§ **The task**: Return every line of the records, exact and in full, until you have returned the line with "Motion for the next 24", and include none of the pictures.

Items from a dataset:

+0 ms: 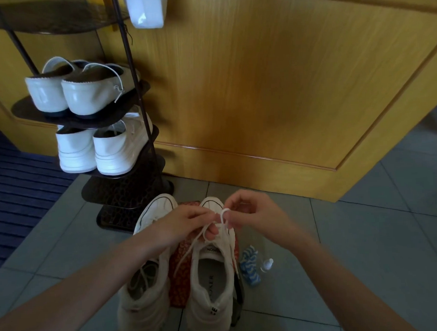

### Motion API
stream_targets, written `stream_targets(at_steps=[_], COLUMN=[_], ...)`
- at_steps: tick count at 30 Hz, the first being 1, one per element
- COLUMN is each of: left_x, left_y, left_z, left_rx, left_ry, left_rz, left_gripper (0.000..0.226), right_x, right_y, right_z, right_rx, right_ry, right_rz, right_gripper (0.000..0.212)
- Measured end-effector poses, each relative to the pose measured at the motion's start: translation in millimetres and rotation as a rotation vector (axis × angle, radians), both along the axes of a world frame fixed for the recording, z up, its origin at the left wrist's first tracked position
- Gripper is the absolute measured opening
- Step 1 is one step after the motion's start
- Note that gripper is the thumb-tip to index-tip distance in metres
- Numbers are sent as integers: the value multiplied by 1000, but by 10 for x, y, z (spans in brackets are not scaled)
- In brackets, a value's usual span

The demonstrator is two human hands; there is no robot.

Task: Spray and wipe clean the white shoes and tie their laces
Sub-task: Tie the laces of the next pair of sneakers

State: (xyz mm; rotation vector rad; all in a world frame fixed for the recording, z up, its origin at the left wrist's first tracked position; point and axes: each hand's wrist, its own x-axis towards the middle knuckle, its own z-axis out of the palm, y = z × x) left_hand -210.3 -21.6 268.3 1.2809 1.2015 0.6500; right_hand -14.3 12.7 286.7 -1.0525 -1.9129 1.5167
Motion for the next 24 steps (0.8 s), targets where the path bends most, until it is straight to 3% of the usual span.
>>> stream_targets(at_steps=[7,12,24], left_x=[13,43,-7], left_y=[-4,32,50], left_z=[-17,-42,8], left_rx=[69,72,-41], left_ry=[-3,-13,-47], left_rz=[-89,-27,-83], left_gripper=[19,20,30], right_x=[-222,-136,-66], right_y=[32,102,111], right_z=[-62,-170,-125], right_rx=[-98,149,197], right_ry=[177,-57,-210], right_rz=[-183,-200,72], right_gripper=[24,7,6])
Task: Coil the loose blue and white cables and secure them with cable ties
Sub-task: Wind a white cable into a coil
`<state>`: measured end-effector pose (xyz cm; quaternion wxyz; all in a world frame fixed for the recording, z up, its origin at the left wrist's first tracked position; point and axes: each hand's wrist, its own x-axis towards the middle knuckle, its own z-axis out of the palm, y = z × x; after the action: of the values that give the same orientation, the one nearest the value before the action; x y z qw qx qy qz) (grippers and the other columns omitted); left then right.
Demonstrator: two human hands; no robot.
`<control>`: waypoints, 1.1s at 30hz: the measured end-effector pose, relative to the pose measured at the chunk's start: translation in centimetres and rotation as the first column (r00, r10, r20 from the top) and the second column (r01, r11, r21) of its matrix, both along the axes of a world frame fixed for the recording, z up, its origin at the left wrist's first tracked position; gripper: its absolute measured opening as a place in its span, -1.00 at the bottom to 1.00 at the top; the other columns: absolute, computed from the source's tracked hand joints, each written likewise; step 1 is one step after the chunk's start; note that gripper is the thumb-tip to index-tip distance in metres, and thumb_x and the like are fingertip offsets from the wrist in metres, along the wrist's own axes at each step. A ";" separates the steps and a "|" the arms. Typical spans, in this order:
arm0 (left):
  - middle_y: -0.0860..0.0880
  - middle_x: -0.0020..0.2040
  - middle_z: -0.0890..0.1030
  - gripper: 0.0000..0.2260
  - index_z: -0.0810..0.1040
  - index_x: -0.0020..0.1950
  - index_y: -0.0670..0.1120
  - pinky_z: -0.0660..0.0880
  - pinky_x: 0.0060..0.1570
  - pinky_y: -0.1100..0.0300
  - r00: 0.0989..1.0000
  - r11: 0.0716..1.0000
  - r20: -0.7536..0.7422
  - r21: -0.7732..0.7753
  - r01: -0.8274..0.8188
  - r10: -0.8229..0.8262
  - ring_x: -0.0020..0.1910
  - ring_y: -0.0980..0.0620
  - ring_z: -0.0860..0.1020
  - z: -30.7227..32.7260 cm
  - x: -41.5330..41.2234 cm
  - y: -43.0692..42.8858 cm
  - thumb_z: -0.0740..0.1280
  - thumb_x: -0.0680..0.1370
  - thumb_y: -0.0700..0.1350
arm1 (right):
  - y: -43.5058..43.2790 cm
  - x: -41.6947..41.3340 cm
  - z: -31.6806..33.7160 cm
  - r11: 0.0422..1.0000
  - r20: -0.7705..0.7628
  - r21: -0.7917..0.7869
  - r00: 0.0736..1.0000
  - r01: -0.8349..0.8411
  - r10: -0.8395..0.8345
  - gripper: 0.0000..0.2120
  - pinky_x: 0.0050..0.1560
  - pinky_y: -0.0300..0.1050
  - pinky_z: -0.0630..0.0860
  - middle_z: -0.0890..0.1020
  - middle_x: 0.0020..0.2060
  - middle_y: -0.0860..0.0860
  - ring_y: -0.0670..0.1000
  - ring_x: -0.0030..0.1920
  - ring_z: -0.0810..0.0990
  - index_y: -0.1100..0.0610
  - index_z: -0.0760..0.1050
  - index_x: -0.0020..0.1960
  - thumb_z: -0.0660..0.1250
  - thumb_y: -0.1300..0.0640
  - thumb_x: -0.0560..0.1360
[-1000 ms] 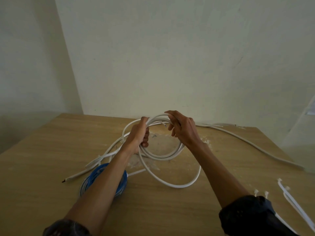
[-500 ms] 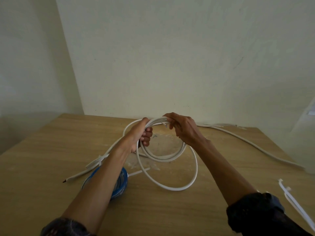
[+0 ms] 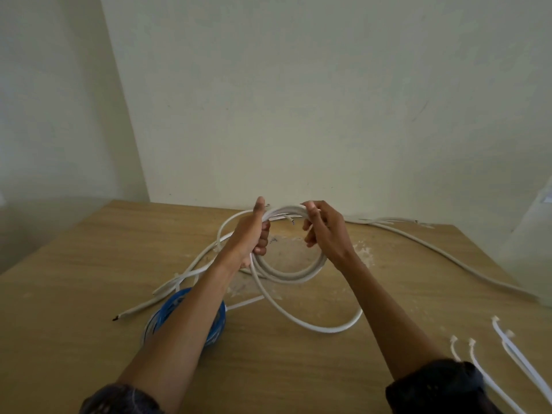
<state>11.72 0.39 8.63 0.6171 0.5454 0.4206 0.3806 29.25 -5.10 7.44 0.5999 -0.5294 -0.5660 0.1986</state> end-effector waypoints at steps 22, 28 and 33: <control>0.07 -0.54 0.15 -0.50 0.18 -0.38 0.03 0.01 -0.53 0.28 0.979 0.977 0.055 -0.097 -0.192 0.197 -0.60 0.10 0.08 -3.7 -1.5 1.0 0.02 0.69 0.25 | -2.7 7.4 -6.2 0.571 0.662 -0.546 0.734 0.612 -0.154 -0.77 -0.04 -0.07 0.51 0.67 0.06 0.11 0.18 0.07 0.65 0.10 0.59 0.11 0.38 0.04 0.49; 0.07 -0.48 0.14 -0.50 0.18 -0.35 0.03 0.09 -0.54 0.26 0.995 0.995 -0.038 0.032 -0.094 0.095 -0.55 0.08 0.10 -4.2 -1.9 0.7 0.06 0.64 0.33 | -2.7 6.0 -2.9 0.836 0.416 -0.075 0.779 0.544 -0.469 -0.93 -0.21 -0.01 0.62 0.71 -0.29 -0.02 0.04 -0.37 0.67 0.02 0.46 0.09 0.32 0.09 0.62; 0.05 -0.43 0.12 -0.49 0.20 -0.33 0.02 0.08 -0.58 0.26 0.999 0.992 0.045 -0.129 0.009 -0.003 -0.54 0.09 0.08 -4.0 -1.6 0.7 0.03 0.61 0.38 | -1.9 3.8 -0.5 0.947 0.531 0.116 0.787 0.298 -0.313 -0.83 -0.24 -0.06 0.52 0.71 -0.15 0.00 0.05 -0.24 0.64 0.07 0.51 0.20 0.31 0.20 0.63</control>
<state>10.15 1.12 4.63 0.6614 0.4968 0.4291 0.3627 33.00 -6.99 6.89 0.4456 -0.6405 -0.6219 -0.0666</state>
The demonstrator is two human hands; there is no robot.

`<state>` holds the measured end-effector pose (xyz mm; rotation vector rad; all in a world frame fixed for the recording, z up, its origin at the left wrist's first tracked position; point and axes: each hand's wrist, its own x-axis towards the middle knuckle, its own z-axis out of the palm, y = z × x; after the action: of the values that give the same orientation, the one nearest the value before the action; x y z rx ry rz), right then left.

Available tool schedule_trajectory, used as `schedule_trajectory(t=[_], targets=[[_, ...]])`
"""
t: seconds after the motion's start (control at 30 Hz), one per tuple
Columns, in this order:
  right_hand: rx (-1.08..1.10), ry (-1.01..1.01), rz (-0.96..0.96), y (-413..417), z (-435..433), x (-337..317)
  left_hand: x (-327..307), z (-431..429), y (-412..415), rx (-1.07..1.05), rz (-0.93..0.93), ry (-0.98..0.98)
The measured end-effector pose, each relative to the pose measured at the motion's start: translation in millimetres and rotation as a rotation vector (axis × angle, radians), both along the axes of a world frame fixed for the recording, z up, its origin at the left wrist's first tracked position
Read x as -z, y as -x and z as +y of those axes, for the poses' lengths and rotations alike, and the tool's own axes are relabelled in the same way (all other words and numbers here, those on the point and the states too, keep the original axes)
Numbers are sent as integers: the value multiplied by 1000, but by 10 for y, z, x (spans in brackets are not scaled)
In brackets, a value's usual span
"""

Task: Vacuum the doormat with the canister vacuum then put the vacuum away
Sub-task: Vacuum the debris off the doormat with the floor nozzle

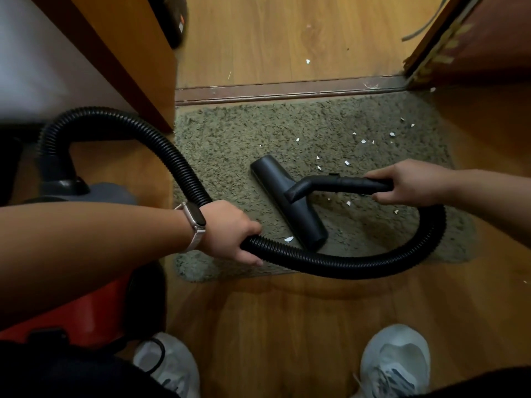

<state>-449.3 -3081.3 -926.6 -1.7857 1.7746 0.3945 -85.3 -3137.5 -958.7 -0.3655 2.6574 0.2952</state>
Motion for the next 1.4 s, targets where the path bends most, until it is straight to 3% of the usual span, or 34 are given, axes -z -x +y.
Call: schedule_trajectory(t=[0.23, 0.6, 0.93, 1.4], targets=[[-296, -64, -22, -260, 34, 124, 21, 62, -72, 82, -35, 13], [-66, -78, -13, 112, 204, 17, -19, 58, 125, 4, -11, -44], [-203, -53, -18, -274, 176, 99, 35, 49, -36, 120, -37, 11], [277, -49, -42, 340, 11, 17, -15, -4, 118, -91, -15, -39]])
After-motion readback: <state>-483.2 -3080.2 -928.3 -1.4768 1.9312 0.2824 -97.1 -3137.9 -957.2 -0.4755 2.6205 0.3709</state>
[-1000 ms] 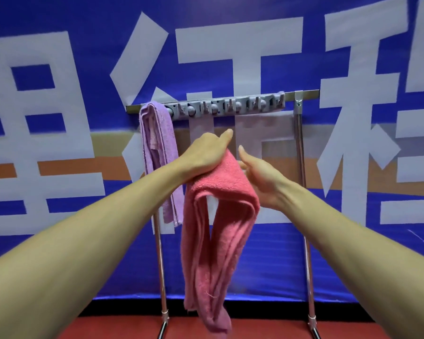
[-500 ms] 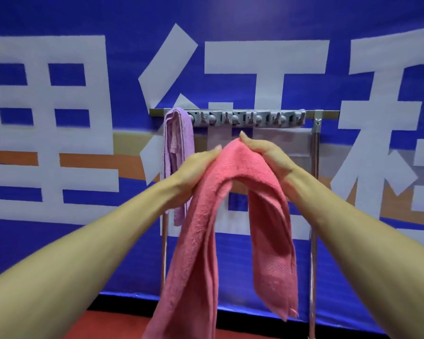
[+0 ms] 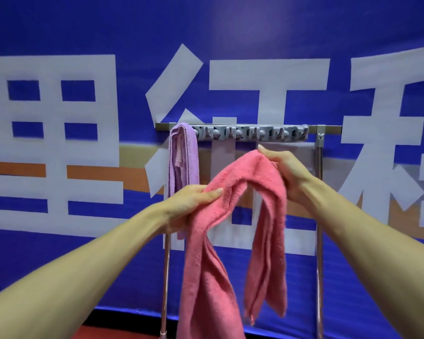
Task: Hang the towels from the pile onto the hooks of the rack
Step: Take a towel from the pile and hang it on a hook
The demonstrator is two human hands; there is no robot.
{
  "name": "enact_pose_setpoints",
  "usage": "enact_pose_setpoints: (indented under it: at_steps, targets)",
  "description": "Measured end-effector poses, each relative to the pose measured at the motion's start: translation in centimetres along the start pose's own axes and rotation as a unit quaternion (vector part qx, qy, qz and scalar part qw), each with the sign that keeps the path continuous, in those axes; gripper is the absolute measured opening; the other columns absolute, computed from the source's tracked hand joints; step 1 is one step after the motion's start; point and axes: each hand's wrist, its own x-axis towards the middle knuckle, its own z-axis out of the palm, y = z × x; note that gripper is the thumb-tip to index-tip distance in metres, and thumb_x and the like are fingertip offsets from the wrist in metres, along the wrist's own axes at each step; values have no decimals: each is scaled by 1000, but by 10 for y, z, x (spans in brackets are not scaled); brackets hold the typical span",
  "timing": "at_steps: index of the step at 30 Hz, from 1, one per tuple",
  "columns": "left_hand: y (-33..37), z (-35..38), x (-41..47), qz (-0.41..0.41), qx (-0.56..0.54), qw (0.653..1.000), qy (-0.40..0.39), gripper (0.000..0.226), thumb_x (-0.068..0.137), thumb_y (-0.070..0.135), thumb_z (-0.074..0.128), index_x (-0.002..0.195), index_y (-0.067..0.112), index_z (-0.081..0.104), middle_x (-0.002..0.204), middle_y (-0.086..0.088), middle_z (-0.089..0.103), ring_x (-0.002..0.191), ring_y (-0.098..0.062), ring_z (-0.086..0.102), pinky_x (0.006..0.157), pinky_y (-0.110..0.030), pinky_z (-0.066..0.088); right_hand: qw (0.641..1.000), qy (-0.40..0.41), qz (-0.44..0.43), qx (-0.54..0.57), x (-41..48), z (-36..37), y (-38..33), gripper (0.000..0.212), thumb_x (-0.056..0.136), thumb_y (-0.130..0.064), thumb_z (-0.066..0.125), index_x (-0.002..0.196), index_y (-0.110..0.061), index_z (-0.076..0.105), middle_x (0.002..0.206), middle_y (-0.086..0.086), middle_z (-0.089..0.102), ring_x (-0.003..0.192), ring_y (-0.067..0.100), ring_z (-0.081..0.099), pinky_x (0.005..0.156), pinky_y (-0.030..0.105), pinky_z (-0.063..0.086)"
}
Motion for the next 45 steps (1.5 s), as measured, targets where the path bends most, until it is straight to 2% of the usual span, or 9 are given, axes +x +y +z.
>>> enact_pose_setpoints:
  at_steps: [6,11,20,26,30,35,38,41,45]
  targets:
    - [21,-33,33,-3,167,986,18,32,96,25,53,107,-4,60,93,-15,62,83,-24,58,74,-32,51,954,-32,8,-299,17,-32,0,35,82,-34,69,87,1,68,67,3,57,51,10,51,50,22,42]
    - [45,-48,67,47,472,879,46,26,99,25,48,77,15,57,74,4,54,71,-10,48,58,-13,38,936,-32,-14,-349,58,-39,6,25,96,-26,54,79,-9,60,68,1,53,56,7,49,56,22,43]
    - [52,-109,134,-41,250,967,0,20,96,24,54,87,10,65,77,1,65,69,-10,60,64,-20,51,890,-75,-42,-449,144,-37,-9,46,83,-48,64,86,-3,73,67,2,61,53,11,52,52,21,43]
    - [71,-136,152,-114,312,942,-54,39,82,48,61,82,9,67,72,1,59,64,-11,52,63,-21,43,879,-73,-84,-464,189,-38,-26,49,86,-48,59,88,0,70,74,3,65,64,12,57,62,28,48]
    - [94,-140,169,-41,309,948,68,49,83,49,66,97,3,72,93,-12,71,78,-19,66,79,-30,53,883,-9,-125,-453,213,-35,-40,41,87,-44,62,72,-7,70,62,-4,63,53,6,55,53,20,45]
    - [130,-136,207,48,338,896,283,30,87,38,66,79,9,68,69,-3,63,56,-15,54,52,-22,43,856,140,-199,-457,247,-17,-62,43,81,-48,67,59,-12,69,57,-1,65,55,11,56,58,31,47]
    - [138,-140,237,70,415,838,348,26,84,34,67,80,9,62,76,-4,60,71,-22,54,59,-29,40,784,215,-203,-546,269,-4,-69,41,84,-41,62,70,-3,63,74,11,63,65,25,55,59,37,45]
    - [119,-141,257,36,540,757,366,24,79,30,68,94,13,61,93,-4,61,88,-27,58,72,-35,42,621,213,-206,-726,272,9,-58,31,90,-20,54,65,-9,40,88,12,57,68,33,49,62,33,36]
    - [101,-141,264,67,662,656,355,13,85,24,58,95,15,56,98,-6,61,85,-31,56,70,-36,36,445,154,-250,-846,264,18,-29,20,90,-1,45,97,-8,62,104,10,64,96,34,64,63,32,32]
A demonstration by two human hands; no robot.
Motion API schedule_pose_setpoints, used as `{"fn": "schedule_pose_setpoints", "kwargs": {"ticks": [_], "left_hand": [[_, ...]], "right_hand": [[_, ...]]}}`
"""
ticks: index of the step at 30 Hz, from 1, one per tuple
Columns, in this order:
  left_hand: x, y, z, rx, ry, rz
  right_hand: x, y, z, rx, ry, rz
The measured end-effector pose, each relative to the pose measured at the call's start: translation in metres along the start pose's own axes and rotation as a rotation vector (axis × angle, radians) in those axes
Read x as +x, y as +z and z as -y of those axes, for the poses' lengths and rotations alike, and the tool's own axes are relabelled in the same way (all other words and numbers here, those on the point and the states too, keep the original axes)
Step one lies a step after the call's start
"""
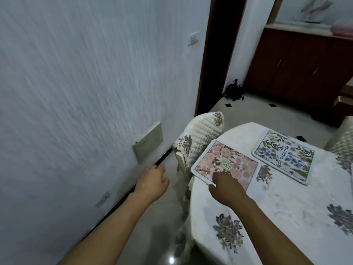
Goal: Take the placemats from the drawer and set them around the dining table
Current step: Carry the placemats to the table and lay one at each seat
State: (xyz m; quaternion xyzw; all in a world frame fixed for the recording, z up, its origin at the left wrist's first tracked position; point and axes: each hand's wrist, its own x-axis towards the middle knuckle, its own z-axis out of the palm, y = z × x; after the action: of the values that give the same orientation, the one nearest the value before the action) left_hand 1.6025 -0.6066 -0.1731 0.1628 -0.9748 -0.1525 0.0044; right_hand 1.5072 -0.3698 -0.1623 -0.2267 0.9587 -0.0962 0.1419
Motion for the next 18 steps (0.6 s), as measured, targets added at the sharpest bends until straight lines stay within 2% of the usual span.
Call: {"fn": "schedule_pose_setpoints", "kwargs": {"ticks": [11,18], "left_hand": [[0.141,-0.016,0.045,0.101,-0.009,0.060],[0.228,-0.030,0.062,0.113,0.037,0.081]], "right_hand": [[0.179,-0.001,0.012,0.096,-0.004,0.025],[0.245,-0.015,0.019,0.130,0.057,0.015]]}}
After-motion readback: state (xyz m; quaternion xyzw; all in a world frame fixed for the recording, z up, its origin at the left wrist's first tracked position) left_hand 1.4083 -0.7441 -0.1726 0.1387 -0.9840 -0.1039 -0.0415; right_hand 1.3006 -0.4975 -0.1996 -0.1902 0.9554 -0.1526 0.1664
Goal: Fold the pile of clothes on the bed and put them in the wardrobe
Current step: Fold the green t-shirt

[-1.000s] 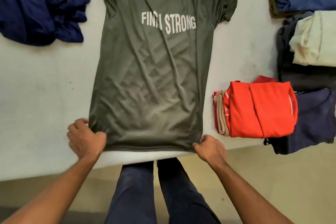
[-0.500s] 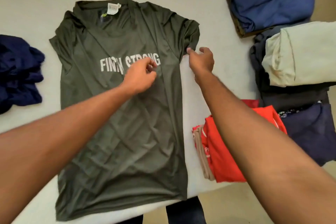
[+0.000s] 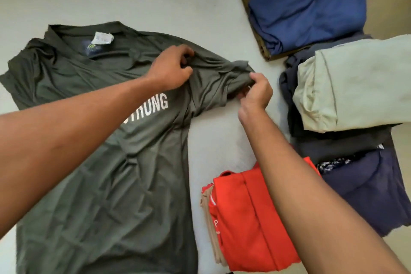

§ **Task response**:
+0 ms: 

### Motion API
stream_targets, written `stream_targets(at_steps=[_], COLUMN=[_], ...)`
- at_steps: tick count at 30 Hz, the first being 1, one per element
- COLUMN is each of: left_x, left_y, left_z, left_rx, left_ry, left_rz, left_gripper (0.000..0.226), right_x, right_y, right_z, right_rx, right_ry, right_rz, right_gripper (0.000..0.212)
- Measured end-effector poses, each relative to the pose measured at the motion's start: translation in millimetres and rotation as a rotation vector (axis × angle, radians), both along the axes of a world frame fixed for the recording, z up, its origin at the left wrist's first tracked position
- Gripper is the absolute measured opening
- Step 1 is one step after the motion's start
- Note that gripper is the thumb-tip to index-tip distance in metres
- Numbers are sent as integers: the value multiplied by 1000, but by 10 for x, y, z (spans in brackets are not scaled)
- In brackets, a value's usual span

The demonstrator is two human hands; there is no robot.

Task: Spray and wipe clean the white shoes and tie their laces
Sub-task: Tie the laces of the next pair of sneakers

State: (xyz mm; rotation vector rad; all in a world frame fixed for the recording, z up, its origin at the left wrist's first tracked position; point and axes: each hand's wrist, its own x-axis towards the middle knuckle, its own z-axis out of the palm, y = z × x) left_hand -210.3 -21.6 268.3 1.2809 1.2015 0.6500; right_hand -14.3 12.7 286.7 -1.0525 -1.9129 1.5167
Motion for the next 24 steps (0.8 s), targets where the path bends most, until it is straight to 3% of the usual span.

Nothing more remains in this exercise.